=== DATA PROVIDED ===

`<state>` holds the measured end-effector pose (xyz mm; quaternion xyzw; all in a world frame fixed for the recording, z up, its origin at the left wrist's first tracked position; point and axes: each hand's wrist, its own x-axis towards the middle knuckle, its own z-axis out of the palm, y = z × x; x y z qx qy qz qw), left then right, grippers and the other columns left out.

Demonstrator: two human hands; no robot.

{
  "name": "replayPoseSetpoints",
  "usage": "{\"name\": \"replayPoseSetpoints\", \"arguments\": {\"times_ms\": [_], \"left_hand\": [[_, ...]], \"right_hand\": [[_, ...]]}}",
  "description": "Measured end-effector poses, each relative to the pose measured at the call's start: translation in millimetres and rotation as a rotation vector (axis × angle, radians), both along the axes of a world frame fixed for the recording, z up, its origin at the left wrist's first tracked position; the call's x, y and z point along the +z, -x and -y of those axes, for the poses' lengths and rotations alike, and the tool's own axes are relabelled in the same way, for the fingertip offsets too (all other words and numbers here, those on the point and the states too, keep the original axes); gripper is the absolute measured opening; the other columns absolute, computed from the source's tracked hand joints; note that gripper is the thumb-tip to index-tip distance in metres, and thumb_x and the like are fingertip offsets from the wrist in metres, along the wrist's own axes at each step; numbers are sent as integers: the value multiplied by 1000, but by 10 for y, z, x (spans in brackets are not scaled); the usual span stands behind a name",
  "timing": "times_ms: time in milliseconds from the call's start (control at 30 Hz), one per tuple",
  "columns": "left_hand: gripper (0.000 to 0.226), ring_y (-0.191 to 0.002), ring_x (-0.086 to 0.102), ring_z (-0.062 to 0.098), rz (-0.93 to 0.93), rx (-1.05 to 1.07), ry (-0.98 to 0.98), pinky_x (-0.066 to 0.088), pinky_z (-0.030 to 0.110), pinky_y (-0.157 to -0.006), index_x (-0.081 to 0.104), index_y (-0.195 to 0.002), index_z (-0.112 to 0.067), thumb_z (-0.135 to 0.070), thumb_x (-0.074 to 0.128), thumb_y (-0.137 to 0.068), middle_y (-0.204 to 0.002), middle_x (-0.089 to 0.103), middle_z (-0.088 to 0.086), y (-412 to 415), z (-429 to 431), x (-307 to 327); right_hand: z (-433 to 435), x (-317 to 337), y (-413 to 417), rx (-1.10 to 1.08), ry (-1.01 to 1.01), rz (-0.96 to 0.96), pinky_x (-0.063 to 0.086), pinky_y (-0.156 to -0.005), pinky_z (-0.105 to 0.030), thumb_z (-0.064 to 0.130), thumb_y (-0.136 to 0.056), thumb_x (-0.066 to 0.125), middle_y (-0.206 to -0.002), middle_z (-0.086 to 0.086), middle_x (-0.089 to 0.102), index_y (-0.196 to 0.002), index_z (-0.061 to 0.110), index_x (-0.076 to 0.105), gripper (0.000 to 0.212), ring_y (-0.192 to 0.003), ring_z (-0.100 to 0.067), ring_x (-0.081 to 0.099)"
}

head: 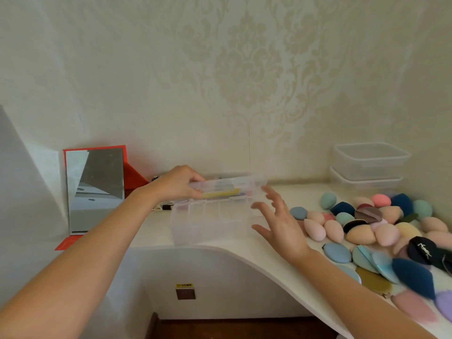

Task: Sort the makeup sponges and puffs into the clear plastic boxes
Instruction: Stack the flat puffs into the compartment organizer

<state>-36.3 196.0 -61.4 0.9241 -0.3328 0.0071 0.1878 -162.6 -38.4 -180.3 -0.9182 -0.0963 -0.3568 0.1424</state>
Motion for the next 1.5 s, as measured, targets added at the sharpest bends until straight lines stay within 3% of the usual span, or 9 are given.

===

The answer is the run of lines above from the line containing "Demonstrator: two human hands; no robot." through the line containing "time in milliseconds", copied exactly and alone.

OUTPUT OF THE TASK.
Demonstrator: two human hands; no robot.

{
  "name": "replayPoseSetpoints",
  "usage": "{\"name\": \"replayPoseSetpoints\", \"arguments\": {\"times_ms\": [_], \"left_hand\": [[_, ...]], \"right_hand\": [[_, ...]]}}",
  "description": "Measured end-effector poses, each relative to the pose measured at the call's start: translation in millimetres and rotation as a rotation vector (axis × angle, radians), both along the axes of a world frame fixed for the recording, z up, its origin at the left wrist's first tracked position; the call's x, y and z point along the +z, -x and -y of those axes, for the poses' lengths and rotations alike, and the tool's own axes are relabelled in the same way, for the fingertip offsets too (all other words and numbers here, those on the point and the states too, keep the original axes); gripper is the absolute measured opening; the other columns absolute, computed from the source's tracked hand joints; note that gripper is the thumb-tip to index-tip distance in metres, and thumb_x and the like are fingertip offsets from the wrist in metres, along the wrist's own axes at each step; numbers are sent as integers: the value multiplied by 1000, but by 10 for y, z, x (spans in brackets are not scaled); the usual span stands behind a name",
  "timing": "times_ms: time in milliseconds from the call's start (control at 30 Hz), one per tuple",

For this exercise, nothing further remains to be done.